Les descendants des propriétaires réclament à l’Etat français plus de 21 millions d’euros, sur fond de « bien juifs spoliés »: le tribunal administratif de Paris se prononcera dans 15 jours et la question de sa compétence, ou non, sera centrale dans cette affaire hors-norme autour de l’ambassade de France à Bagdad.

Lors de l’audience lundi, le rapporteur s’est en effet prononcé pour un rejet de la requête des descendants des propriétaires, arguant que le tribunal administratif de Paris n’est pas compétent car ce dossier est « soumis au droit irakien ».

Le rapporteur s’est ainsi rangé aux arguments du ministère des Affaires étrangères français, qui n’était pas représenté à cette audience.

« Je vois mal une juridiction irakienne, dont je doute de l’indépendance, rentrer dans les méandres de notre sujet », a commenté en sortie d’audience devant la presse Me Jean-Pierre Mignard, représentant les ayants droit des propriétaires, des juifs d’Irak émigrés au Canada.

« Cette spoliation de biens juifs s’est faite avec la complicité du ministère des Affaires étrangères, la France est responsable », a-t-il plaidé à l’audience.

Et de marteler ensuite devant les journalistes: « Malheureusement, la République française squatte un immeuble qui n’est pas le sien ».

– Histoire mouvementée –

Me Mignard réclame au nom des ayants droit près de 21,5 millions d’euros pour préjudice moral et loyers impayés, depuis 1969 pour le loyer principal et depuis 1974 pour un montant complémentaire, dans ce dossier qui épouse l’histoire mouvementée de la communauté juive d’Irak.

Propriétaires de ce bâtiment de Bagdad aux murs ocres et colonnes néo-classiques, les frères Ezra et Khedouri Lawee, membres de cette communauté, émigrent au Canada à la fin des années 1940, en plein exode des juifs d’Irak dans un monde arabe en ébullition.
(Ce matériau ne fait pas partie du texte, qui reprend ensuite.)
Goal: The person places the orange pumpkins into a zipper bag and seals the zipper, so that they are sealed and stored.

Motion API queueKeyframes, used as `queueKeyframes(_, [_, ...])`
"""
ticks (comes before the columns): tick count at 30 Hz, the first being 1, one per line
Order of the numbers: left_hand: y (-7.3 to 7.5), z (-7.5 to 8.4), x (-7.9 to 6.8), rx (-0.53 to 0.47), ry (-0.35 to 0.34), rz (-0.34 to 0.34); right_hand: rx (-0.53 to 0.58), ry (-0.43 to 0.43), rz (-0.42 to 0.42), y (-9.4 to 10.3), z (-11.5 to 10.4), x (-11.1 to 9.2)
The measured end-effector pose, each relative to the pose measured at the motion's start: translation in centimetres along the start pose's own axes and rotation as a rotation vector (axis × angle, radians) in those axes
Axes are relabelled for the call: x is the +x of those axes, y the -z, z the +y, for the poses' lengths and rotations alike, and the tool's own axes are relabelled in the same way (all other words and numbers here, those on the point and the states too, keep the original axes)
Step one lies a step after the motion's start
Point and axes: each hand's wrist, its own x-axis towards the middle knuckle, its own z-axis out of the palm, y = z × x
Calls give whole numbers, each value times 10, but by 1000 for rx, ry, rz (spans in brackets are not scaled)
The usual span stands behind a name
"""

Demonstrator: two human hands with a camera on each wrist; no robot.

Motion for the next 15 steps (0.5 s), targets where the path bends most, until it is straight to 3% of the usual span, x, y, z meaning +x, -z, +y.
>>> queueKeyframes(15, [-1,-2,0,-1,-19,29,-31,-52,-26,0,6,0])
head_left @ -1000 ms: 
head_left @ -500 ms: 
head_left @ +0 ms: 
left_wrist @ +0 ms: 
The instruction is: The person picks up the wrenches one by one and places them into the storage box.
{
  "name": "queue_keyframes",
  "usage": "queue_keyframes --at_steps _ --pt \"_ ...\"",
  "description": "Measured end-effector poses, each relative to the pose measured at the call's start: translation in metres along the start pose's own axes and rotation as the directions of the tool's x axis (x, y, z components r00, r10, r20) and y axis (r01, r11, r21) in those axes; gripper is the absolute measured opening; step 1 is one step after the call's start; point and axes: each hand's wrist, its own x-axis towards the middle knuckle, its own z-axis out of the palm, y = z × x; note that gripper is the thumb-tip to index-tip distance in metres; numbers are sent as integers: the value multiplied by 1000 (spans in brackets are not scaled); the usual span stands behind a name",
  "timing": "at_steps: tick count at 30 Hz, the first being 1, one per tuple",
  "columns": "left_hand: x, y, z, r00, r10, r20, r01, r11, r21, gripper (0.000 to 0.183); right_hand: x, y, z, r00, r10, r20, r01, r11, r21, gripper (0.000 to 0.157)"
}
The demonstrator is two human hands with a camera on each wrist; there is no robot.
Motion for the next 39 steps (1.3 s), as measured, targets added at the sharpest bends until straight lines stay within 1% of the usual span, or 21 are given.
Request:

Mais la résidence reste dans leur patrimoine malgré leur exil. L’ambassadeur de France en Irak signe un premier contrat de location avec les frères Lawee en 1964, prenant effet en 1965 pour cet immeuble de 3.800 m2 avec son terrain de 1.150 m2, selon un argumentaire du ministère français des Affaires étrangères, dont l’AFP avait eu connaissance.

Si l’administration française a conclu dans les années qui suivent des contrats de location avec les autorités irakiennes, c’est que les propriétaires historiques ont été privés de leurs fonds immobiliers par des législations irakiennes concernant les Juifs ayant quitté l’Irak, s’y défendait encore le ministère français.

A l’audience, Me Mignard a fait part de son « scepticisme envers la solution fléchée par le gouvernement français », c’est à dire s’en remettre à un tribunal de Bagdad, soulevant l’« inertie du gouvernement irakien » dans ce dossier.

– « Comportement misérable » –

« Nous-mêmes d’ailleurs ne pourrions pas plaider devant un tribunal en Irak », poursuit cet avocat. « Et d’ailleurs, je pense que les juges irakiens regarderaient ça comme étant une sorte de bizarrerie, puisque le contrat de location a été établi selon les règles du droit français et qu’une partie du loyer a été payée en francs au début », développe encore Me Mignard.

Me Imrane Ghermi, dans l’équipe de Me Mignard, a fait valoir à l’audience que le tribunal administratif de Paris peut s’estimer compétent car le bâtiment en question n’a « d’autre but que d’abriter l’ambassade de France ». Ce qui relève donc « de la participation directe au service public français ».

Me Mignard juge qu’il serait « assez humiliant » dans 15 jours que « la justice française ne se considère pas comme compétente ». « La France est un grand pays droit et est le locataire », insiste l’avocat.

Ce conseil répète que ses clients, les familles Lawee et Khazzam, n’agissent « pas par cupidité ». « Nous avons proposé des médiations, mais personne n’a bougé, en dehors de Jean-Yves Le Drian (ministre des Affaires étrangères entre 2017 et 2022, ndlr), parti avant d’avoir trouvé une solution », déplore Me Mignard. « Je trouve le comportement du ministère des Affaires étrangères misérable », conclut-il.